The DMC is expected to begin about $300 million in renovation and construction projects, of which more than $60 million in work will begin immediately.
According to the DMC, Huron Valley-Sinai Hospital in Commerce will benefit from renovation starting this winter. There will be new private rooms developed at the hospital at a total cost of $7 million. There will be a new operating room and pre-op/post-op center built at Detroit Receiving Hospital, a new lobby developed at Harper University Hospital, a renovation at the Harper Surgical Services facility and a renovation of the Harper Unit.

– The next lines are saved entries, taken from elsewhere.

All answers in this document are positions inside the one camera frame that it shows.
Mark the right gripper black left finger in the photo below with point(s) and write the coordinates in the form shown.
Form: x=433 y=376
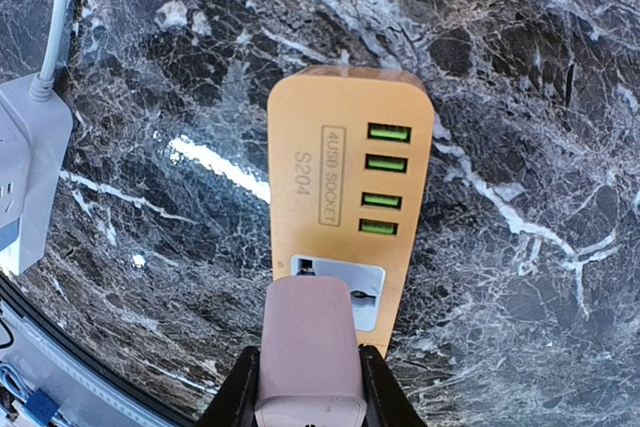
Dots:
x=233 y=405

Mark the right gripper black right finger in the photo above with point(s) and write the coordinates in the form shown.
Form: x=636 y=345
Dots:
x=387 y=405

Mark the pink plug adapter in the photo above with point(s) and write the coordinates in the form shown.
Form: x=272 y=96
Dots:
x=309 y=368

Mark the orange power strip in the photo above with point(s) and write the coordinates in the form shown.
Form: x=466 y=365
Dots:
x=348 y=154

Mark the white power strip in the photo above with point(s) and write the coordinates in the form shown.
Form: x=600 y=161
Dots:
x=34 y=140

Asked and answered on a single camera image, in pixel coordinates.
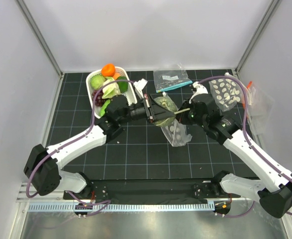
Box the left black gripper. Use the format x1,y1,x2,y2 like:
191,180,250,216
118,94,174,124

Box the green netted melon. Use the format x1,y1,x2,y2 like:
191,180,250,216
153,96,188,127

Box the white dotted zip bag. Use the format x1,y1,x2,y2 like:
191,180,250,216
161,92,192,147

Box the white perforated plastic basket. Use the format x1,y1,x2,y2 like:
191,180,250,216
85,66,137,119

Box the white cauliflower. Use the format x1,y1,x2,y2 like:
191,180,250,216
102,79,121,99

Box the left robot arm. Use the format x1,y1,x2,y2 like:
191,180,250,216
23,95,175,199

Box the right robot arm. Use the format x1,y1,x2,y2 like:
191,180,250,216
177,94,292,219

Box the blue zipper clear bag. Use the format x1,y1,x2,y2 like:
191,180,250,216
153,63,192,93

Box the orange zipper clear bag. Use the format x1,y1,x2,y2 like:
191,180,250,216
246,81,275,136

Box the green bell pepper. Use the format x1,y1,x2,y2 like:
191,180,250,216
116,76,128,94

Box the black grid mat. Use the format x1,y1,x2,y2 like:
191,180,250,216
46,73,255,180

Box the orange carrot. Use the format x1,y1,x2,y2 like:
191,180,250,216
113,72,121,80

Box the green cucumber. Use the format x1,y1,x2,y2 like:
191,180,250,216
100,99,111,117

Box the dark red grapes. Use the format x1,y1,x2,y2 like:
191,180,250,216
92,90,106,107

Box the orange tangerine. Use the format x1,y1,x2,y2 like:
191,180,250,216
101,63,116,77

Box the green cabbage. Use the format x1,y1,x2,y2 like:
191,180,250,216
90,75,106,90

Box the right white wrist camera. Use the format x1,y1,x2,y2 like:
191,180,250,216
189,82,208,103

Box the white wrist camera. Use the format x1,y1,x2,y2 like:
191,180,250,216
133,79,147,99
189,82,208,103

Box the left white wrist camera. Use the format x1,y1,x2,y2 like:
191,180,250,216
133,79,147,99

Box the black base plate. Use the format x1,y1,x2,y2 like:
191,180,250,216
74,179,230,205

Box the aluminium front rail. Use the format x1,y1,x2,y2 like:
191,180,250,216
27,201,215,213

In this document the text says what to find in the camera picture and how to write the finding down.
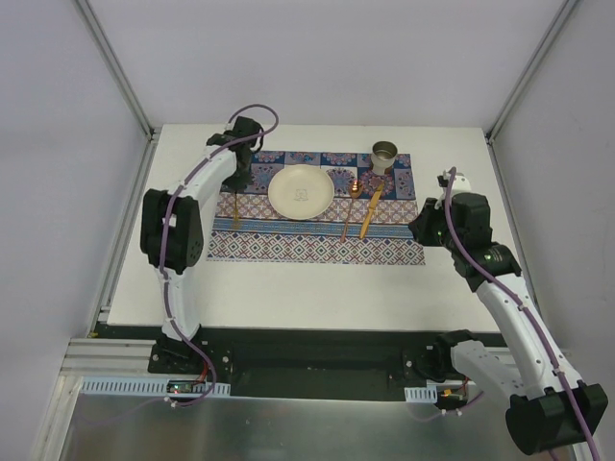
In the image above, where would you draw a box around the gold fork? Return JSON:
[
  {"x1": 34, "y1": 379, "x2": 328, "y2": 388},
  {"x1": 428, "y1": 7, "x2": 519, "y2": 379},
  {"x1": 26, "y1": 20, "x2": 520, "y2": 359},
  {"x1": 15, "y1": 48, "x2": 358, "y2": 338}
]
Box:
[{"x1": 233, "y1": 192, "x2": 241, "y2": 231}]

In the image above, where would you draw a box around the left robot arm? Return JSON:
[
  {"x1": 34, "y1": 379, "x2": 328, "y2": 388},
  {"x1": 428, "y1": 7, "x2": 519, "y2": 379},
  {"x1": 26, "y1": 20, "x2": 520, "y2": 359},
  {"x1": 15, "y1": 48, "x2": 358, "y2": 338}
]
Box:
[{"x1": 139, "y1": 113, "x2": 268, "y2": 374}]

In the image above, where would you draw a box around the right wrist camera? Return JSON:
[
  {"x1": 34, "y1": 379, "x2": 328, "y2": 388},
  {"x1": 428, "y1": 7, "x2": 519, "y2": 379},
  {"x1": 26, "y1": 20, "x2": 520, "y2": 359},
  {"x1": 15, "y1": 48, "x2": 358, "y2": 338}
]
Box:
[{"x1": 435, "y1": 171, "x2": 472, "y2": 209}]

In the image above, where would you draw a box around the aluminium frame post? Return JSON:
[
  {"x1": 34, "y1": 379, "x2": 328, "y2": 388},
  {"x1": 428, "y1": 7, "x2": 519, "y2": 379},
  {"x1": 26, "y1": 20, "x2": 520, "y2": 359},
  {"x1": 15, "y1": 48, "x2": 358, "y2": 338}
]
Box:
[
  {"x1": 72, "y1": 0, "x2": 155, "y2": 140},
  {"x1": 485, "y1": 0, "x2": 582, "y2": 145}
]

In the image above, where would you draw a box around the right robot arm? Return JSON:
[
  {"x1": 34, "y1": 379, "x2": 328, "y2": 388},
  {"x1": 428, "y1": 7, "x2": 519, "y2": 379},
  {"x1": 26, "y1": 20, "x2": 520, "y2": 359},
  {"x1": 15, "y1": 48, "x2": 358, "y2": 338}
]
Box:
[{"x1": 408, "y1": 192, "x2": 608, "y2": 460}]

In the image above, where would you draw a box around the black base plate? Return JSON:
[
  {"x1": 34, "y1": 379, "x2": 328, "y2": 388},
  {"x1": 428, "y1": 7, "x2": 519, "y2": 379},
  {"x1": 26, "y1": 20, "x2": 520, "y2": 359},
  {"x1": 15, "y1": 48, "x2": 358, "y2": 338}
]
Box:
[{"x1": 148, "y1": 328, "x2": 504, "y2": 401}]

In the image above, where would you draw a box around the patterned cloth placemat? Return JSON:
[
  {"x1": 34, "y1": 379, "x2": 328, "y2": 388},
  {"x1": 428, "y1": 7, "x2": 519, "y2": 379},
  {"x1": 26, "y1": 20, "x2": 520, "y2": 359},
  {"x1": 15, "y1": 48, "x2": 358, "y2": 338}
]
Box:
[{"x1": 208, "y1": 151, "x2": 425, "y2": 266}]

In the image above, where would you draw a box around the left aluminium frame post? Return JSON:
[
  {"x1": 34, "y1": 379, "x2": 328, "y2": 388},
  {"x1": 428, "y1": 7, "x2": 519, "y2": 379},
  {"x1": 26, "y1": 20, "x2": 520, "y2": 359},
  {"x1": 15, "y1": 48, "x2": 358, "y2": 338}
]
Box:
[{"x1": 72, "y1": 0, "x2": 155, "y2": 140}]

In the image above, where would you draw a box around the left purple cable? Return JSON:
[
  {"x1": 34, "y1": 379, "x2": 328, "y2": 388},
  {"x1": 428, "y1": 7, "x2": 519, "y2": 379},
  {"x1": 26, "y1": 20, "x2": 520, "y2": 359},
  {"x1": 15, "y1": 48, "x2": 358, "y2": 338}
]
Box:
[{"x1": 160, "y1": 103, "x2": 281, "y2": 409}]

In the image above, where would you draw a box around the right aluminium frame post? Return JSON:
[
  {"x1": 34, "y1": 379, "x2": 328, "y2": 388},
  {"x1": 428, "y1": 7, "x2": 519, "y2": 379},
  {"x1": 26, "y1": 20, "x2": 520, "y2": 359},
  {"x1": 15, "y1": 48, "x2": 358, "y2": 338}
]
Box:
[{"x1": 485, "y1": 0, "x2": 582, "y2": 145}]

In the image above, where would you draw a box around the copper spoon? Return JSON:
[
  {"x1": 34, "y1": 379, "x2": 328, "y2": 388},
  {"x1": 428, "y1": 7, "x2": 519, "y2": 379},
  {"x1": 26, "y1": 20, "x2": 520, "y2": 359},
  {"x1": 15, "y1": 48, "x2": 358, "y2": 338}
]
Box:
[{"x1": 340, "y1": 180, "x2": 363, "y2": 243}]

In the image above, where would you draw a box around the cream plate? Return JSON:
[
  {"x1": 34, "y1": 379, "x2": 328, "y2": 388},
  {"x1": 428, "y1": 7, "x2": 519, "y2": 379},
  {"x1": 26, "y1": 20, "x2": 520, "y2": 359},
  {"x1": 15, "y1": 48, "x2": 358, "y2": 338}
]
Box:
[{"x1": 267, "y1": 164, "x2": 335, "y2": 221}]

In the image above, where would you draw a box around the gold knife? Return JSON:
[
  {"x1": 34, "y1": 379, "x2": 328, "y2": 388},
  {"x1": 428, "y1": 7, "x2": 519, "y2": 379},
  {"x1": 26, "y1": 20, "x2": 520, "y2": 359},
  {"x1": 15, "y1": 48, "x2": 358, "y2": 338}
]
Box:
[{"x1": 359, "y1": 182, "x2": 384, "y2": 239}]

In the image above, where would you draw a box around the metal cup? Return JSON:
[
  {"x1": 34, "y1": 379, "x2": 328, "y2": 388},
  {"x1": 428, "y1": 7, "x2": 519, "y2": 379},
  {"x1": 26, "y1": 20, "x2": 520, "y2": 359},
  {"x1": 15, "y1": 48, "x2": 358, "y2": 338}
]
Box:
[{"x1": 370, "y1": 141, "x2": 398, "y2": 176}]

There will be two brand new construction projects implemented — the Cardiovascular Institute and Multispecialty Building, and the Children’s Hospital of Michigan Pediatric Specialty Center. A Sinai-Grace Hospital expansion will be both a renovation and a new construction project.
Huron Valley-Sinai Hospital President Lynn Torossian said the number of rooms at the hospital won’t change, but the configuration will be shuffled around.

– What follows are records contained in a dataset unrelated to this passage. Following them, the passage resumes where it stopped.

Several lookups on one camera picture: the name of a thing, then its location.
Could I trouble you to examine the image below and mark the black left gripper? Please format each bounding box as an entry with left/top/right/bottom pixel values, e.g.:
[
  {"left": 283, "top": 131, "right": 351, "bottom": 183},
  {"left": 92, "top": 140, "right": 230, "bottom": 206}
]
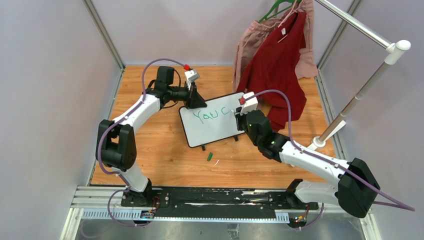
[{"left": 167, "top": 80, "right": 207, "bottom": 110}]

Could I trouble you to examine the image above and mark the white whiteboard black frame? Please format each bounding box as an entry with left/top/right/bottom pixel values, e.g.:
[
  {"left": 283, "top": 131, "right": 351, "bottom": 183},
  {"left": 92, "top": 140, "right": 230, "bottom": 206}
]
[{"left": 178, "top": 92, "right": 244, "bottom": 149}]

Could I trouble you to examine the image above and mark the green marker cap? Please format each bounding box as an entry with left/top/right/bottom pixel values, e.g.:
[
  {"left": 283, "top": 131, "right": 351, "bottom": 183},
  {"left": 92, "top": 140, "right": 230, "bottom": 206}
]
[{"left": 207, "top": 152, "right": 213, "bottom": 162}]

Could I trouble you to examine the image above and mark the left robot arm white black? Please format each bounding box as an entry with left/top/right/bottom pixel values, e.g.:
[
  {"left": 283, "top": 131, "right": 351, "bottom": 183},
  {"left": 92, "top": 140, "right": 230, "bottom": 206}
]
[{"left": 95, "top": 65, "right": 207, "bottom": 207}]

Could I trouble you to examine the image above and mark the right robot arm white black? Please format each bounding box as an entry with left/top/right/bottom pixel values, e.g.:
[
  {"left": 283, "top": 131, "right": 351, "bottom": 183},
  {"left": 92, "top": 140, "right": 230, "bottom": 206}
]
[{"left": 234, "top": 107, "right": 380, "bottom": 218}]

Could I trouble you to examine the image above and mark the red hanging shirt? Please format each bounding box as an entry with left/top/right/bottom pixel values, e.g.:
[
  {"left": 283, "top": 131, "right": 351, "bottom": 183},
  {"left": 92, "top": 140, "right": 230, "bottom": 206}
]
[{"left": 236, "top": 12, "right": 307, "bottom": 131}]

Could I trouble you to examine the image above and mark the white clothes rack base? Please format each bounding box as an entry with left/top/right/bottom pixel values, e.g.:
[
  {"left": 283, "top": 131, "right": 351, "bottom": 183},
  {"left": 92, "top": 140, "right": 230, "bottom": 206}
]
[{"left": 307, "top": 116, "right": 346, "bottom": 151}]

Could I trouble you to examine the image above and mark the pink hanging garment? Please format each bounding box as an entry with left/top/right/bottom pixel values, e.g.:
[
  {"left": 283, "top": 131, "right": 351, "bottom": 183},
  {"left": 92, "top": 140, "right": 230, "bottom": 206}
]
[{"left": 232, "top": 0, "right": 318, "bottom": 91}]

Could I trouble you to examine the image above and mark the green clothes hanger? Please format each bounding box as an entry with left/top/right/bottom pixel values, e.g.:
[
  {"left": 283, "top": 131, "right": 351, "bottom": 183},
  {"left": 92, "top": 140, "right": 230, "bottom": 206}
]
[{"left": 257, "top": 0, "right": 299, "bottom": 23}]

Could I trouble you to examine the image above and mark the silver clothes rack pole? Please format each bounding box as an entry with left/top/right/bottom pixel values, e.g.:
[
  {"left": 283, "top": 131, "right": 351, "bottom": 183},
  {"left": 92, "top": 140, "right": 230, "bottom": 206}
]
[{"left": 317, "top": 0, "right": 411, "bottom": 144}]

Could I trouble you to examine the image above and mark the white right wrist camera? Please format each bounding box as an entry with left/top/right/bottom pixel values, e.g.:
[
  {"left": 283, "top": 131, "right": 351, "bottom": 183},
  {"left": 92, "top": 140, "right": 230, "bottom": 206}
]
[{"left": 239, "top": 91, "right": 258, "bottom": 115}]

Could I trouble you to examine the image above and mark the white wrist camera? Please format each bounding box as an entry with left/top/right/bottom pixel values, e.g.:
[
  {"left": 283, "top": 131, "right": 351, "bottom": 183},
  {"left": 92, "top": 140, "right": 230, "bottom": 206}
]
[
  {"left": 184, "top": 69, "right": 200, "bottom": 90},
  {"left": 239, "top": 91, "right": 258, "bottom": 115}
]

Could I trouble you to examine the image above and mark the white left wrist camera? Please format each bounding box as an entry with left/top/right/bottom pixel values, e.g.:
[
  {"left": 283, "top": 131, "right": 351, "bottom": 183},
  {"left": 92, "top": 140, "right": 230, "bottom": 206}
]
[{"left": 184, "top": 69, "right": 200, "bottom": 90}]

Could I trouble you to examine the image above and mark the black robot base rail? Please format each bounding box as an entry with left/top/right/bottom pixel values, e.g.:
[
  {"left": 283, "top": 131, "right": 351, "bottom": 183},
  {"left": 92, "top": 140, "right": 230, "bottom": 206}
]
[{"left": 71, "top": 185, "right": 372, "bottom": 224}]

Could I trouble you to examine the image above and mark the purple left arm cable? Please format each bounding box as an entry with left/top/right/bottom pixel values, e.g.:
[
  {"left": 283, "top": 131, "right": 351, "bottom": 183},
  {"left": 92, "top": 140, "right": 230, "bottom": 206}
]
[{"left": 96, "top": 58, "right": 191, "bottom": 228}]

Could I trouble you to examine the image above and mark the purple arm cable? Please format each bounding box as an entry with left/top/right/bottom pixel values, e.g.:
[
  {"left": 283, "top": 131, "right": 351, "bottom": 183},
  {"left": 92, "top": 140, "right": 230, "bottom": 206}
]
[
  {"left": 96, "top": 58, "right": 191, "bottom": 228},
  {"left": 239, "top": 89, "right": 416, "bottom": 229}
]

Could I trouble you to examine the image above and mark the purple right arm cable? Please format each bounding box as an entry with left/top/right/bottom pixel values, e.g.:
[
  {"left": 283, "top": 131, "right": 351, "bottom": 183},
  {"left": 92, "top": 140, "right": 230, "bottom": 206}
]
[{"left": 239, "top": 89, "right": 416, "bottom": 229}]

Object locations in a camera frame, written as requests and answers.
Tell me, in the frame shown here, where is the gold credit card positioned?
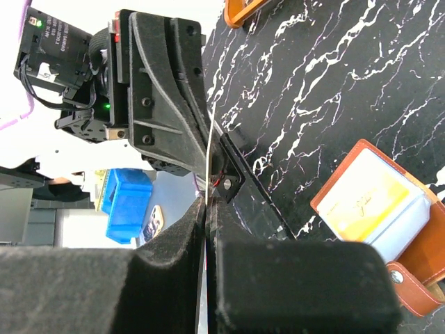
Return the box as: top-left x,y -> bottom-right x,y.
314,148 -> 414,241

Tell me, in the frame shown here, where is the blue plastic bin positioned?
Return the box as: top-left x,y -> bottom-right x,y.
101,168 -> 152,244

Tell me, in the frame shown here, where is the orange wooden shelf rack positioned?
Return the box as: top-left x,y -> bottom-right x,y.
224,0 -> 269,29

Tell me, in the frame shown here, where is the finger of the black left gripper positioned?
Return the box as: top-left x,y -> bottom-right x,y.
170,18 -> 225,174

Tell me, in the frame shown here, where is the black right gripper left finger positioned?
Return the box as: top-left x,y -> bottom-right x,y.
1,198 -> 205,333

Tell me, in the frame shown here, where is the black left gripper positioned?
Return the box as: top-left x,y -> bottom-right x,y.
14,7 -> 202,174

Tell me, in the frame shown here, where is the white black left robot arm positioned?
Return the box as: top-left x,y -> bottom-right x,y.
1,1 -> 224,178

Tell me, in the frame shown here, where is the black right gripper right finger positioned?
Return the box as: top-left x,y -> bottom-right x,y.
207,199 -> 401,333

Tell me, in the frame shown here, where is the brown leather card holder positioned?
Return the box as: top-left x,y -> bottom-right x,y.
310,139 -> 444,317

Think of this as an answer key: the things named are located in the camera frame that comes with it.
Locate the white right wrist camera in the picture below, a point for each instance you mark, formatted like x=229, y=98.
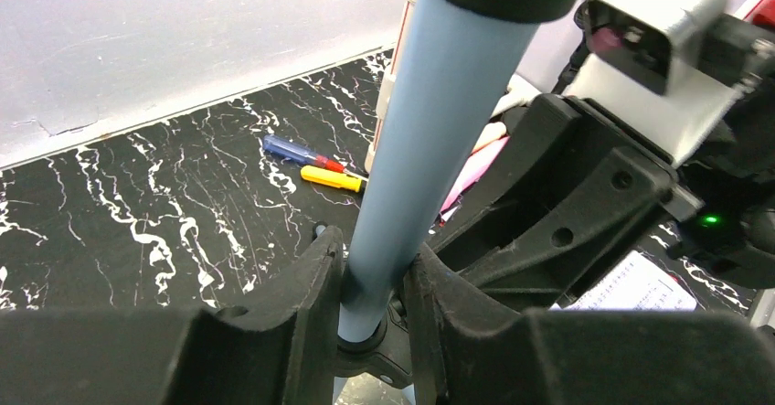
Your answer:
x=643, y=68

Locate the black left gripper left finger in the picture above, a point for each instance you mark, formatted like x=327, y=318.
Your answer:
x=277, y=346

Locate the pink toy microphone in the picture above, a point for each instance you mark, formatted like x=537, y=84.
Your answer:
x=473, y=169

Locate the white PVC pipe frame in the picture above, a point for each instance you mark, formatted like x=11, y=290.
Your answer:
x=388, y=82

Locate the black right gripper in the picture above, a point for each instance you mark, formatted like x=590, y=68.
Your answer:
x=569, y=194

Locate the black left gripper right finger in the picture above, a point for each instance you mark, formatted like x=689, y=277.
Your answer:
x=466, y=348

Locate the lavender sheet music page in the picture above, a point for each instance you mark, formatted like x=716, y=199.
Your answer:
x=634, y=284

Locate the beige toy microphone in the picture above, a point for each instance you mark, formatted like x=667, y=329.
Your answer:
x=490, y=133

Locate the light blue music stand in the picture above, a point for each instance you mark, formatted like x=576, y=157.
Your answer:
x=454, y=60

“A space that was physician offices will be switched over into 21 private rooms for orthopedic and neurosurgical patients,” she said. “Another 21 that were semi-private (serving up to two patients) will be converted to private.”
After the renovation, there will be 125 private rooms and 28 semi-private rooms. It might seem at first blush that the hospital is angling for more upscale patients, but Torossian said the renovation of the hospital has less to do with patient luxury and more to do with the current realities of health care.

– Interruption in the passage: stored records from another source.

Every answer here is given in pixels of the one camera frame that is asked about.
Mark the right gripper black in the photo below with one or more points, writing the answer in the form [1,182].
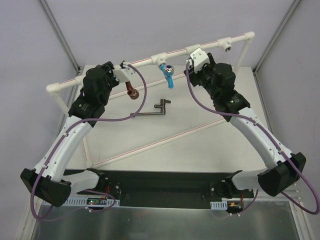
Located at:
[195,75]

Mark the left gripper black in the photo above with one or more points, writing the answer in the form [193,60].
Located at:
[110,69]

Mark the white PVC pipe frame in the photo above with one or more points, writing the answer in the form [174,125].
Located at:
[161,58]

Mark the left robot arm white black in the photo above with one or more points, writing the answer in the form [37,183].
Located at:
[47,179]

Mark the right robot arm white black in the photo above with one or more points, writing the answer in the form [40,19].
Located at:
[282,166]

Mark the brown plastic water faucet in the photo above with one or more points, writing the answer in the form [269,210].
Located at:
[131,91]

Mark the blue plastic water faucet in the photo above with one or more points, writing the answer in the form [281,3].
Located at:
[168,72]

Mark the grey metal long-spout faucet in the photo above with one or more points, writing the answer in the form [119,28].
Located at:
[158,109]

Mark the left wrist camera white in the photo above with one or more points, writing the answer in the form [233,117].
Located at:
[123,73]

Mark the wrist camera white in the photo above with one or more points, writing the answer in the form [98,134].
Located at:
[123,73]
[197,59]

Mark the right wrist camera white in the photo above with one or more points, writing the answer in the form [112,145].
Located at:
[197,59]

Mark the aluminium enclosure frame post left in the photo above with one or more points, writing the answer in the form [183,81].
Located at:
[46,9]

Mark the aluminium enclosure frame post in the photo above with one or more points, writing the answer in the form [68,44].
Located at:
[277,34]
[46,9]

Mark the aluminium enclosure frame post right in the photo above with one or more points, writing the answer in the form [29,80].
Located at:
[277,34]

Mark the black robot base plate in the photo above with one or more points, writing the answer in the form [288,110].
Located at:
[158,189]

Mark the left white cable duct board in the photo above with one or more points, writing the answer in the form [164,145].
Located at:
[90,202]

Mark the white cable duct board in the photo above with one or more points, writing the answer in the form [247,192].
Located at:
[225,205]
[90,202]

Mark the right white cable duct board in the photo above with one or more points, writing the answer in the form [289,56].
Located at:
[225,205]

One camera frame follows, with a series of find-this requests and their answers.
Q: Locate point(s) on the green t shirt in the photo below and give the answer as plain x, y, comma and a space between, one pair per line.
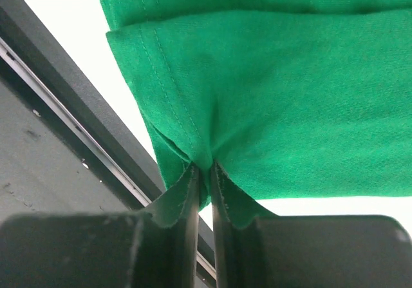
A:
293, 99

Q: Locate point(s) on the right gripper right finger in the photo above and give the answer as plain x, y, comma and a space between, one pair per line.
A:
257, 248

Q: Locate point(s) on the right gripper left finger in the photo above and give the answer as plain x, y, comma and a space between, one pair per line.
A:
152, 247

“It used to be that no one had any expectations of private rooms, and patients were set up in wards,” Torossian said. “The world has changed. The renovations have to do with better infection control. Genders of patients don’t always match. It’s a big quality of care issue.”
There is some consumer choice, as people do tend to want their own rooms when they recuperate, but the emphasis on orthopedic care also drives the decision. Orthopedic patients often require large, bulky equipment, some akin to small cranes to get patients in and out of bed, and those can be hard to accommodate in a room with more than one patient.
Torossian said no patients will be displaced during the renovation project. Work on the hospital is expected to start in four to six weeks and be completed by November.
Commerce Township Supervisor Tom Zoner said it’s always good when a non-profit facility becomes a for-profit enterprise, as Huron Valley-Sinai Hospital will be added to the township’s property tax rolls — the extent of that benefit is still being worked out by the county assessing office. In general, he said it will be good for everyone involved.
“There are benefits, and it will make the place more competitive,” Zoner said. “When a non-profit hospital loses money, they’ve got nothing to do but raise their rates. I’m very encouraged by this. It will be a good benefit for the township.”
The announcement of the renovation and construction plans came just four days after finalization of the DMC system’s purchase by Vanguard Health Systems of Nashville, Tenn. As of Jan. 1, DMC became part of a 25-hospital national company that is the fourth-largest investor-owned hospital system in the United States.